Head and neck are black. The black crest is often held elevated in flight, and lowered in stressful situations.
The bill is blackish-brown with yellowish cere. The eyes are yellow-orange. The feet are yellow with strong, black talons.
Both sexes are similar, but the female is larger, and she has longer tail.

The immature is brownish above, whereas head, neck and underparts are white. The tail shows two blackish bands above the broader subterminal band. The crest is tipped black.
The young birds become progressively darker over four years.
The subadult is dark but blotchy and mottled.


The Black-and-chestnut Eagle is found along the coastal regions of NW Venezuela and NE Colombia, also on the subtropical slopes of the Andes through Ecuador, Peru, Bolivia and NW Argentina. It can be seen from sea-level up to 3500 metres, but the species is usually found between 1500 and 2800 metres of elevation.

The Black-and-chestnut Eagle is usually found in dense, undisturbed wet cloud forest on slopes, both at middle and high elevations.

The Black-and-chestnut Eagle is rather quiet and silent outside the breeding season. However, near the nest, the adults give loud “pe-e-e-eo”, and high-pitched “chee-chee-chee” in alarm.
The most common call is a series of monotonous whistles “keeeuw… keeeuw…”. The fledglings give series of yelping whistles “yeeew yeeew yeeew”.  

The Black-and-chestnut Eagle feeds on medium-sized arboreal mammals and birds.
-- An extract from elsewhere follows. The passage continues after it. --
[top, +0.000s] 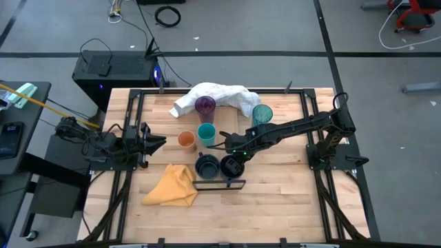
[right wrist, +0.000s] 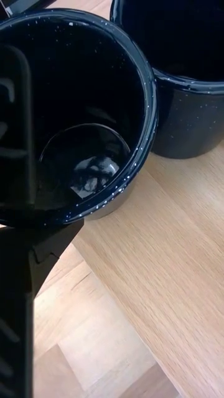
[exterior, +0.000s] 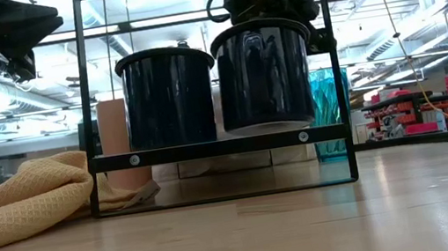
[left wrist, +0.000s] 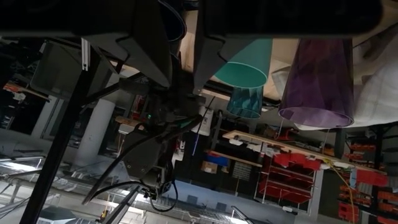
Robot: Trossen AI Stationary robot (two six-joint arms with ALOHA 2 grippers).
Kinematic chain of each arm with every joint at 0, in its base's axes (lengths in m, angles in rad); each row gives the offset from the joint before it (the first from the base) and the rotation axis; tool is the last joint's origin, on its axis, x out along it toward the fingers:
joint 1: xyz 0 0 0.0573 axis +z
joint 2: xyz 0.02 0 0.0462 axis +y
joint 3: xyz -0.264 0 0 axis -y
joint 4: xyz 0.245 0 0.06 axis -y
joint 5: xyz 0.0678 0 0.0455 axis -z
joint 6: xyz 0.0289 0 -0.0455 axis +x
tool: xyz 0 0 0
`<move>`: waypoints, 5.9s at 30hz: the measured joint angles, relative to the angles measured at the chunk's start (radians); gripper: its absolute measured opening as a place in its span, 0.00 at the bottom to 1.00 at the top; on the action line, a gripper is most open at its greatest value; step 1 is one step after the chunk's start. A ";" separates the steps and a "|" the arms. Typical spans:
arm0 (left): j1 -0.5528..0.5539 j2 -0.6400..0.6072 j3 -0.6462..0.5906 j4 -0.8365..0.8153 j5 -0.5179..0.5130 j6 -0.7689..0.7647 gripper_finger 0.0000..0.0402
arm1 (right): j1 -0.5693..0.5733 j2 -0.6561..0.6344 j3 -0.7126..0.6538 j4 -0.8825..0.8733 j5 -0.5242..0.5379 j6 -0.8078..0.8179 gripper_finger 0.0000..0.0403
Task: Stack small to large cups/mugs on shelf
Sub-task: Align the black mug with the other black mug on the shelf, then put the orange cup on the shelf
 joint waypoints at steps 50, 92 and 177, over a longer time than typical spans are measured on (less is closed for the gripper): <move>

Mammal preys include squirrels (mainly used for feeding the chicks), monkeys (Lagothrix), sloths, tree porcupines and coatis. Bird preys are mainly guans (Cracidae) whereas immature eagles often take domestic chickens.
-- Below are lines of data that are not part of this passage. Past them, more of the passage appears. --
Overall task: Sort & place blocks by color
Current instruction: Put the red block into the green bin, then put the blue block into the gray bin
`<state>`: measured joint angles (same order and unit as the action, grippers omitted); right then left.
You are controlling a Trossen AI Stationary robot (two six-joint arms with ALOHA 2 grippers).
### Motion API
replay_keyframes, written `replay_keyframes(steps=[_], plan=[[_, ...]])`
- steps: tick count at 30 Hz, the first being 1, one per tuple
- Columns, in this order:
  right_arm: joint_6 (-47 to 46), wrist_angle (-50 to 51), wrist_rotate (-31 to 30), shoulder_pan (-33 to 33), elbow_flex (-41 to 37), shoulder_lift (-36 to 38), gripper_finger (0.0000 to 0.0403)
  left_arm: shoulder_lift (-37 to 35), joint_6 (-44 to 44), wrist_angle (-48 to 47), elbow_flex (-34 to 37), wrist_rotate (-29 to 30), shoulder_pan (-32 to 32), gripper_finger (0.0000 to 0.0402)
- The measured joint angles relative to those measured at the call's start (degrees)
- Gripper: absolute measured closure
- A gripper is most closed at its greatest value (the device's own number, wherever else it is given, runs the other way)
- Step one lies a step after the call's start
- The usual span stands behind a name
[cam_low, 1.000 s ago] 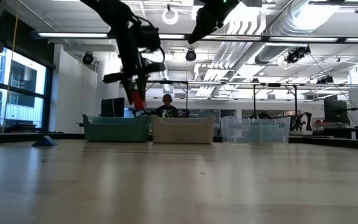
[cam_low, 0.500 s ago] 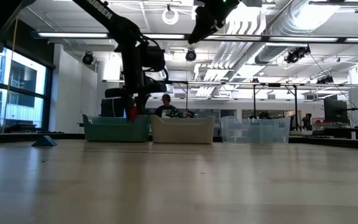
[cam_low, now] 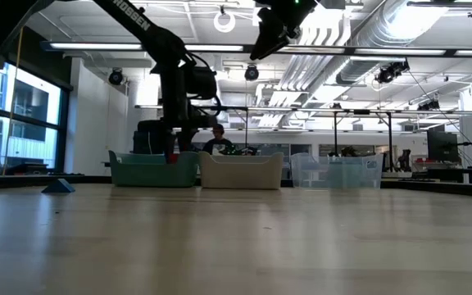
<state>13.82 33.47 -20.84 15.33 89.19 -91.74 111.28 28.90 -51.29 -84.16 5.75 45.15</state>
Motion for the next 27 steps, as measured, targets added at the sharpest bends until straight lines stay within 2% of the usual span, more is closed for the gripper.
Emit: replay_keyframes(steps=[11,21,27], plan=[[-2.4,1.3,0.4,0.0,0.0,0.0,0.019,-0.4,-2.9,-3.6,-0.9,-0.2,0.6,0.026],[-3.2,1.6,2.5,0.0,0.0,0.0,0.019,-0.5,-5.8,-13.1,-8.9,-0.2,1.7,0.0254],[-3.3,3.3,2.4,0.0,0.0,0.0,0.019,-0.9,-9.4,-19.8,-13.6,-0.2,-0.1,0.0254]])
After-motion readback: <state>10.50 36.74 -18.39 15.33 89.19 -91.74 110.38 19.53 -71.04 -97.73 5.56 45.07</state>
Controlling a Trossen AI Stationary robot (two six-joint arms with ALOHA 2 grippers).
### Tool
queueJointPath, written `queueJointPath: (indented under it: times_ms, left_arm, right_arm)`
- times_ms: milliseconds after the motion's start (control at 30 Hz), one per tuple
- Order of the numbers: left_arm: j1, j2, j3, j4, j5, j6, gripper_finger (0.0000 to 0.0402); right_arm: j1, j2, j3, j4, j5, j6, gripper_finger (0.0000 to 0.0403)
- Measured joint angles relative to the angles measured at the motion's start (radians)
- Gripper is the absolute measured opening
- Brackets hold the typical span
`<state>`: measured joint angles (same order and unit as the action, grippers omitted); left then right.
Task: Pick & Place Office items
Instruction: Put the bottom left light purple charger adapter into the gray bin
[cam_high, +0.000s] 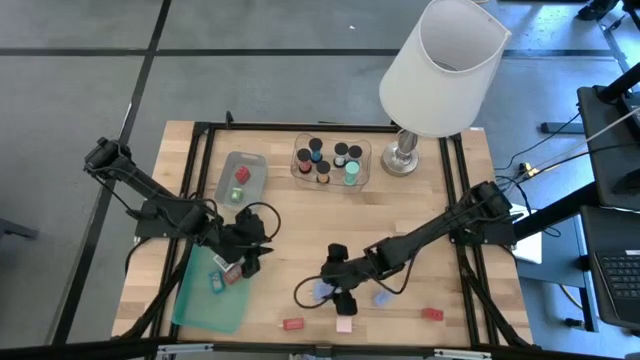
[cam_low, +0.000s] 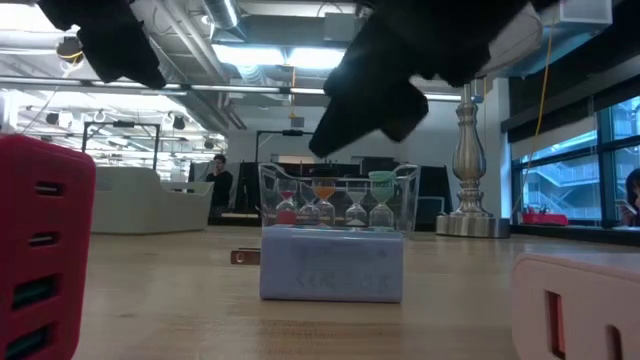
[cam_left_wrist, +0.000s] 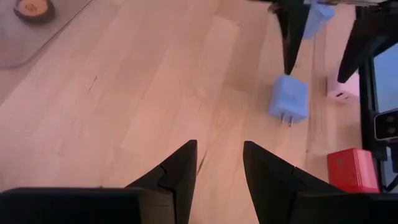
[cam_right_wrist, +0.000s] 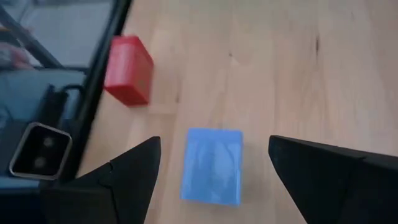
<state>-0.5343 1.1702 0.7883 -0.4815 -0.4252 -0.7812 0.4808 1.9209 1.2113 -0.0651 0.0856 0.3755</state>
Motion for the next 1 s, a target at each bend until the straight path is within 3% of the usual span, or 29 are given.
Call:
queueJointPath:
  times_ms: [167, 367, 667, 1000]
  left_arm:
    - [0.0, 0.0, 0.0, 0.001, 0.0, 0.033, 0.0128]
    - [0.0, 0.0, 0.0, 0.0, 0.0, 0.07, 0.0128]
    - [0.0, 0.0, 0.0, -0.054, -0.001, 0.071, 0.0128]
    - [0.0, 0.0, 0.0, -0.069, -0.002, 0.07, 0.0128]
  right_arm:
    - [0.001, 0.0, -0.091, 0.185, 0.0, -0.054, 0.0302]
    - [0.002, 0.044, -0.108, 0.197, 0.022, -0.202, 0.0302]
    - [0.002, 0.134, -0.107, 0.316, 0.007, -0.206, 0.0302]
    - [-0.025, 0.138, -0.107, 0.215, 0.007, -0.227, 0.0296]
This raptor hunts by soaring around tree tops. It is rarely seen perched, and usually swoops down onto the prey and through the tree branches. It often has much abraded tail feathers due to its hunting behaviour.

In the same way, the Black-and-chestnut Eagle collects green branches for the nest, by diving from the air and snatching a branch while passing.
There is no information about the courtship displays, but usually, the eagles of genus Spizaetus perform aerial displays. Both mates soar above the territory while calling, or perform an undulating flight display.

The Black-and-chestnut Eagle is probably sedentary.
It soars regularly over the forest and appears powerful while flying.

The breeding season starts in February/March with the nest building, but it may vary according to the range such as in Bolivia where this period occurs a bit later.
The Black-and-chestnut Eagle builds a large stick nest of up to two metres wide and one metre deep. This huge structure is placed in high location in an emergent tree or in tree on side of ravine. It brings green vegetation to the nest from time to time. The nest can be up to 20 metres or more above the ground.

The female lays a single white egg with dark brown spots. The length of the incubation is unknown, but usually lasts between 40 and 48 days in the genus Spizaetus. The young fledges 110-130 days after hatching.
The male feeds the female during the incubation and provides food for the chick, usually squirrels.


The Black-and-chestnut Eagle has small population placed in the band 250/999 mature individuals. Based on each subpopulation, the global population is estimated at 370/1500 individuals.
This species is threatened by habitat loss due to destruction of primary forest-habitat. Some birds can be seen in partially logged tracts, probably displaced from their usual habitat.
In addition, this species is persecuted and killed in Colombia, due to more frequent contact with humans and livestock, after loss of forest-habitat.
The Black-and-chestnut Eagle is currently classified as Endangered.